Rifling Land
What Is a Rifling Land?
A rifling land (Turkish: set) is the helical raised projection inside the bore of a firearm. In a rifled barrel, the bore is cut with alternating helical grooves and raised ridges — the ridges are called lands, and the cut channels are called grooves (Turkish: yiv). Together, lands and grooves form the rifling that imparts spin stabilization to the projectile.
How Rifling Works
- As the projectile travels down the barrel, its softer metal (copper or lead alloy) engraves into the rifling lands
- The helical lands force the projectile to rotate about its longitudinal axis
- Gyroscopic spin stabilizes the projectile in flight — dramatically improving accuracy and range
- Twist rate (e.g., 1:10 inches) determines how quickly the projectile rotates per distance traveled
Lands vs Grooves
- Land (set): the raised helical ridge — the part that actually engraves the projectile
- Groove (yiv): the cut channel between lands — defines the bore diameter at the grooves
- Caliber: typically measured land-to-land (e.g., 5.56 mm)
- Smoothbore: no rifling — used in tank guns (APFSDS is fin-stabilized, not spin-stabilized)
Rifling in Turkish Weapons
MKEK (MKE) manufactures rifled barrels for the MPT-76 national infantry rifle, machine guns, and artillery pieces.
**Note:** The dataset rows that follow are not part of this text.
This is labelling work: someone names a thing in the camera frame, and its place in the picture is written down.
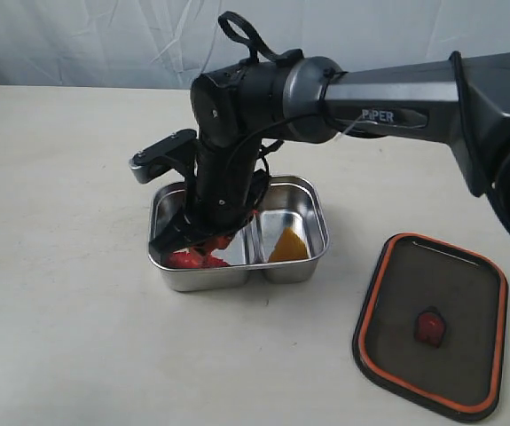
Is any yellow toy cheese wedge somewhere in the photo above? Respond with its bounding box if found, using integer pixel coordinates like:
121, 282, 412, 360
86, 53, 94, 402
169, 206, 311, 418
268, 227, 310, 263

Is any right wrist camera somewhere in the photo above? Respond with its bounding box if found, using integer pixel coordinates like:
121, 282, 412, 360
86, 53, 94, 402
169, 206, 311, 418
129, 129, 197, 185

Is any red toy sausage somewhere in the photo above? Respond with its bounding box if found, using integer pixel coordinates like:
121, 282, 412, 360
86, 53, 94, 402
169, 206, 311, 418
164, 251, 229, 269

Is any light blue backdrop cloth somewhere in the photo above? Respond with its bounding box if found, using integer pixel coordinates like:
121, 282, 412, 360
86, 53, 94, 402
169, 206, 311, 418
0, 1, 510, 89

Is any dark transparent lunch box lid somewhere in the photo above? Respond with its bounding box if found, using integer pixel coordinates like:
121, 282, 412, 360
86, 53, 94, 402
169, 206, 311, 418
351, 233, 508, 422

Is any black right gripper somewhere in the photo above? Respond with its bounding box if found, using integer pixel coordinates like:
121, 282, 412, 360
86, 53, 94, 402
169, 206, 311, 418
149, 137, 270, 262

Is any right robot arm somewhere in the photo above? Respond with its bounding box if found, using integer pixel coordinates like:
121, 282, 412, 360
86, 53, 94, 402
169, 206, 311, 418
150, 52, 510, 255

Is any steel two-compartment lunch box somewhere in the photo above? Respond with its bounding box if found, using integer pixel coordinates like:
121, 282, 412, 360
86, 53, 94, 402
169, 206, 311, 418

The 120 mm gun on Türkiye’s ALTAY MBT uses a smoothbore barrel — as do all modern MBTs — because APFSDS penetrators perform better without spin.
Frequently Asked Questions
What is a rifling land?
The helical raised ridge inside a rifle barrel that engages the projectile and imparts spin for gyroscopic stabilization.
Why do tank guns not use rifling?
Modern tank APFSDS penetrators are fin-stabilized — spin from rifling would actually reduce their armor-penetrating performance.